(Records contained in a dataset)
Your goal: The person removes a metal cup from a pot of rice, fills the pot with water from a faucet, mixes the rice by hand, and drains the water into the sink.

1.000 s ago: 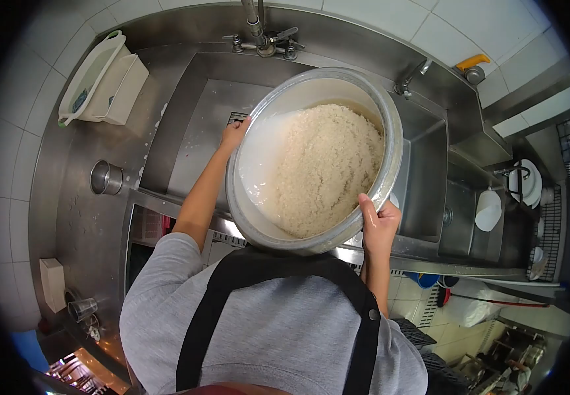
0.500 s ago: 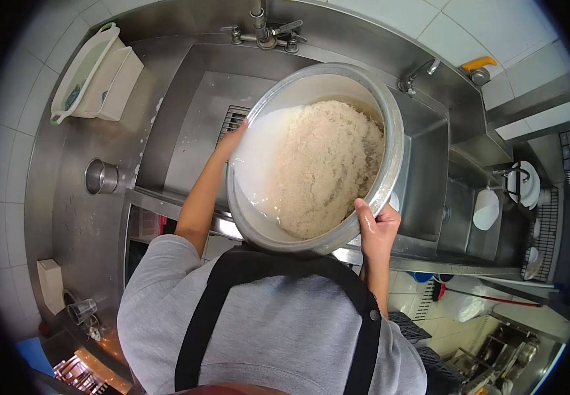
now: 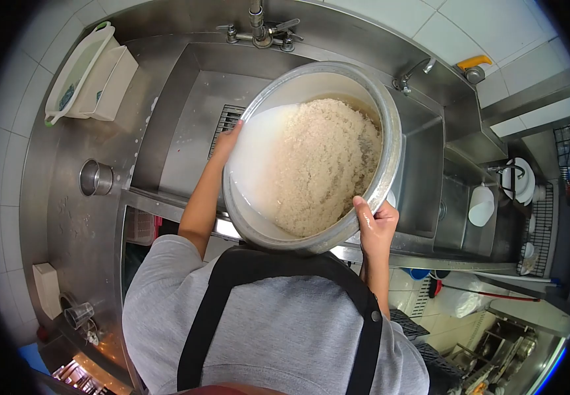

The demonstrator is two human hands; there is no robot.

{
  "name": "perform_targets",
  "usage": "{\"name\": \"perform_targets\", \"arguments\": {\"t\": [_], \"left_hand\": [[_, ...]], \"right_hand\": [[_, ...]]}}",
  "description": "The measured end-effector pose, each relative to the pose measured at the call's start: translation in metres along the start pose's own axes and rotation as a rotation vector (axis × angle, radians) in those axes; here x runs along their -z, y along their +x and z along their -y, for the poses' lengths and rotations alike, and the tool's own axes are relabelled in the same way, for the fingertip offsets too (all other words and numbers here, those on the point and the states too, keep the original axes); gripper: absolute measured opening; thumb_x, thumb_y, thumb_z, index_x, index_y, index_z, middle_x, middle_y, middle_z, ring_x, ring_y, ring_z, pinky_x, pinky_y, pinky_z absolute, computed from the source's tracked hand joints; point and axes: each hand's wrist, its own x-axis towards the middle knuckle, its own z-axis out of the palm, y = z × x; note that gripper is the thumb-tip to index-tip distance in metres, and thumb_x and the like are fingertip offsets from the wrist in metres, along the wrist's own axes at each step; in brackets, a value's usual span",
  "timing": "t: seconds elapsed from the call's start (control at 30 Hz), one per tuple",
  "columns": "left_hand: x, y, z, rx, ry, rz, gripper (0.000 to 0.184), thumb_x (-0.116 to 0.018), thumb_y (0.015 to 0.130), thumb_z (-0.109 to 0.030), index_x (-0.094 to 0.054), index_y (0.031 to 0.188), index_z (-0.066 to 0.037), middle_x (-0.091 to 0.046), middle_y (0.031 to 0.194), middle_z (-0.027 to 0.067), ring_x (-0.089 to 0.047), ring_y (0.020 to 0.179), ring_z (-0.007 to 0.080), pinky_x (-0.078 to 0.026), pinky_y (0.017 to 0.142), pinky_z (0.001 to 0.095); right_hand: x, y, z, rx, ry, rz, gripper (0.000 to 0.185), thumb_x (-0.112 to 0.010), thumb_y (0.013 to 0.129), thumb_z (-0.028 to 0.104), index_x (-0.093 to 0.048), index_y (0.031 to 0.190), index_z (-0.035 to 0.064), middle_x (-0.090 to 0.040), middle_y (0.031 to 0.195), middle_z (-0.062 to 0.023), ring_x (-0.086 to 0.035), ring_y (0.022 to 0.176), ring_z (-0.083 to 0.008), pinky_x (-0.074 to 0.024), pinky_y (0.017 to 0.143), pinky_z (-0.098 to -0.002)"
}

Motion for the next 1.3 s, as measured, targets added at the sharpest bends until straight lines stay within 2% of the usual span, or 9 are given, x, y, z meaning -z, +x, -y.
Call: {"name": "perform_targets", "arguments": {"t": [0.13,0.37,0.57,0.63,0.77,0.93,1.03,1.13,1.3], "left_hand": [[-0.001,0.007,0.001,0.012,0.069,0.024,0.092,-0.048,0.069,-0.071,-0.051,0.114,0.010,-0.054,0.112,0.0261,-0.052,0.108,0.0316,-0.039,0.091,0.0319],[-0.004,0.019,0.005,0.010,0.131,-0.030,0.091,-0.042,0.071,-0.073,-0.053,0.114,0.006,-0.054,0.113,0.0236,-0.051,0.109,0.0331,-0.038,0.092,0.0346],[-0.002,0.001,-0.006,-0.019,0.160,0.004,0.086,-0.035,0.074,-0.073,-0.058,0.108,0.002,-0.055,0.111,0.0240,-0.050,0.109,0.0360,-0.038,0.092,0.0364],[-0.008,0.005,0.000,-0.070,0.171,-0.106,0.087,-0.032,0.074,-0.074,-0.060,0.104,0.003,-0.056,0.108,0.0246,-0.051,0.106,0.0366,-0.038,0.091,0.0380],[-0.009,0.002,0.000,-0.074,0.165,-0.105,0.088,-0.030,0.074,-0.075,-0.060,0.102,0.003,-0.057,0.105,0.0254,-0.052,0.105,0.0369,-0.038,0.090,0.0389],[-0.001,-0.013,-0.013,-0.013,0.076,-0.028,0.087,-0.031,0.075,-0.074,-0.064,0.089,0.005,-0.060,0.098,0.0243,-0.055,0.099,0.0368,-0.040,0.086,0.0386],[-0.004,-0.018,-0.014,-0.015,0.031,-0.081,0.085,-0.032,0.075,-0.074,-0.064,0.081,0.005,-0.061,0.092,0.0238,-0.057,0.095,0.0356,-0.041,0.083,0.0385],[-0.004,-0.019,-0.016,0.041,0.004,-0.049,0.084,-0.032,0.075,-0.073,-0.065,0.082,0.004,-0.061,0.091,0.0236,-0.057,0.094,0.0345,-0.042,0.082,0.0383],[-0.005,-0.022,-0.018,0.022,0.003,-0.068,0.084,-0.031,0.076,-0.073,-0.065,0.087,0.003,-0.061,0.094,0.0228,-0.057,0.095,0.0341,-0.042,0.082,0.0377]], "right_hand": [[-0.006,-0.002,0.004,-0.021,0.005,-0.010,0.015,-0.060,0.081,0.004,-0.056,0.067,0.0020,-0.047,0.060,0.0070,-0.036,0.055,-0.0014,-0.0284,0.048,-0.0187],[-0.015,-0.001,0.011,-0.012,0.003,0.021,0.011,-0.060,0.080,0.004,-0.059,0.070,0.0003,-0.051,0.063,0.0055,-0.040,0.057,-0.0019,-0.0310,0.050,-0.0187],[-0.021,0.001,0.016,-0.019,-0.013,0.048,0.009,-0.061,0.080,0.004,-0.060,0.072,-0.0004,-0.052,0.063,0.0050,-0.040,0.056,-0.0021,-0.0313,0.050,-0.0185],[-0.022,0.000,0.020,-0.019,-0.006,0.058,0.009,-0.061,0.080,0.004,-0.060,0.072,-0.0006,-0.052,0.063,0.0050,-0.040,0.056,-0.0021,-0.0307,0.050,-0.0184],[-0.026,-0.001,0.027,-0.027,-0.011,0.071,0.008,-0.062,0.079,0.004,-0.060,0.073,-0.0010,-0.052,0.063,0.0048,-0.040,0.056,-0.0020,-0.0304,0.050,-0.0184],[-0.028,-0.003,0.032,-0.030,-0.017,0.081,0.009,-0.062,0.079,0.004,-0.060,0.073,-0.0016,-0.052,0.063,0.0045,-0.040,0.056,-0.0022,-0.0308,0.050,-0.0183],[-0.029,-0.003,0.033,-0.013,-0.030,0.090,0.010,-0.063,0.080,0.005,-0.060,0.073,-0.0014,-0.052,0.063,0.0045,-0.040,0.056,-0.0023,-0.0307,0.050,-0.0184],[-0.030,-0.002,0.035,0.014,-0.062,0.112,0.011,-0.063,0.080,0.006,-0.060,0.073,-0.0013,-0.052,0.063,0.0045,-0.040,0.056,-0.0023,-0.0310,0.050,-0.0187],[-0.035,-0.003,0.041,0.022,-0.058,0.131,0.012,-0.063,0.080,0.006,-0.060,0.072,-0.0013,-0.052,0.062,0.0044,-0.040,0.056,-0.0024,-0.0312,0.050,-0.0190]]}}
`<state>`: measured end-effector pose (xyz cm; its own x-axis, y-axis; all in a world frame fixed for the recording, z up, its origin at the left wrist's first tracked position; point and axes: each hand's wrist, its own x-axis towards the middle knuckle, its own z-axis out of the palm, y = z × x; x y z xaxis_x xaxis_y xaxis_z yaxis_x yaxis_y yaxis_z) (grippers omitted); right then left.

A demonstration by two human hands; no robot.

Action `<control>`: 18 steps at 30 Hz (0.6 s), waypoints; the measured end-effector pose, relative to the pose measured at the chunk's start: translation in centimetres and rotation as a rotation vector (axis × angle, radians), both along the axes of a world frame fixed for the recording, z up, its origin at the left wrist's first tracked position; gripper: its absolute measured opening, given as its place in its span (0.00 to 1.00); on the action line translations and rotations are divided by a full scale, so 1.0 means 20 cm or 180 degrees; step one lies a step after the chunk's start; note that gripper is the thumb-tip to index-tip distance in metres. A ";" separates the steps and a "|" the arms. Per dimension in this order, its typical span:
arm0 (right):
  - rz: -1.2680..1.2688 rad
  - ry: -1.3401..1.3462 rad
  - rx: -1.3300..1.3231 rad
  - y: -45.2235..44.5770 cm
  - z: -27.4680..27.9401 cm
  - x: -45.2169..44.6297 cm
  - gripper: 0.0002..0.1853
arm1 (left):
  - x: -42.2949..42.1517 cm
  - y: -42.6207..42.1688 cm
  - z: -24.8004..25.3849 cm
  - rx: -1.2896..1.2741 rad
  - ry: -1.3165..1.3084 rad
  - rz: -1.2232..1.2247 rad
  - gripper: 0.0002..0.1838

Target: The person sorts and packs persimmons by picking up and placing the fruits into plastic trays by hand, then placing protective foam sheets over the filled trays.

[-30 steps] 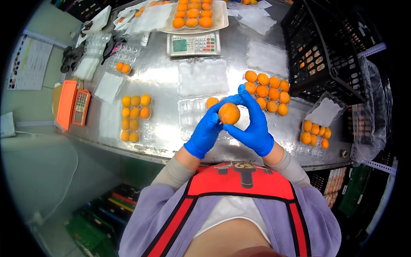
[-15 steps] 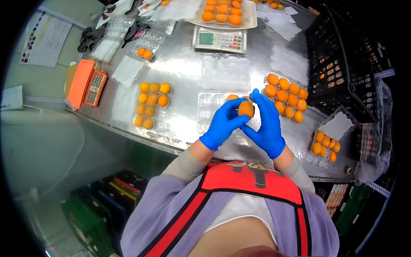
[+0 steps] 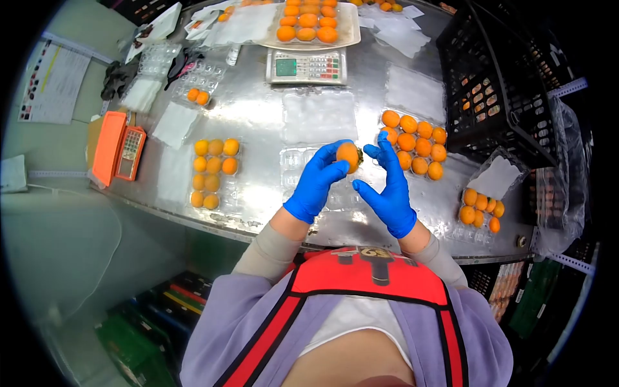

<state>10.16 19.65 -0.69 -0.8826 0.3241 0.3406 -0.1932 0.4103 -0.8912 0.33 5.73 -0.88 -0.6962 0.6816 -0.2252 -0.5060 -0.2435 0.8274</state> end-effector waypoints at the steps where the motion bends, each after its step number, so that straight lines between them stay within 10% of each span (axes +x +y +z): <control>1: 0.0029 -0.0074 -0.0103 0.00 0.00 0.00 0.45 | 0.02 0.01 0.00 -0.0007 -0.0036 -0.0046 0.28; 18: 0.0132 0.0025 -0.0571 0.02 0.04 -0.02 0.46 | 0.01 0.01 0.01 -0.0007 -0.0265 -0.0390 0.30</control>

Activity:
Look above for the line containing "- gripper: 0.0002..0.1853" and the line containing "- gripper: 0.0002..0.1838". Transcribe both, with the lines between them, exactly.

Solution for this problem:
  - gripper: 0.0002..0.1853
arm1 (left):
  - x: -42.2949..42.1517 cm
  - y: -42.6207..42.1688 cm
  - z: -24.8004..25.3849 cm
  - rx: -1.2896..1.2741 rad
  - ry: -1.3165..1.3084 rad
  - rz: -1.2232..1.2247 rad
  - gripper: 0.0002..0.1838

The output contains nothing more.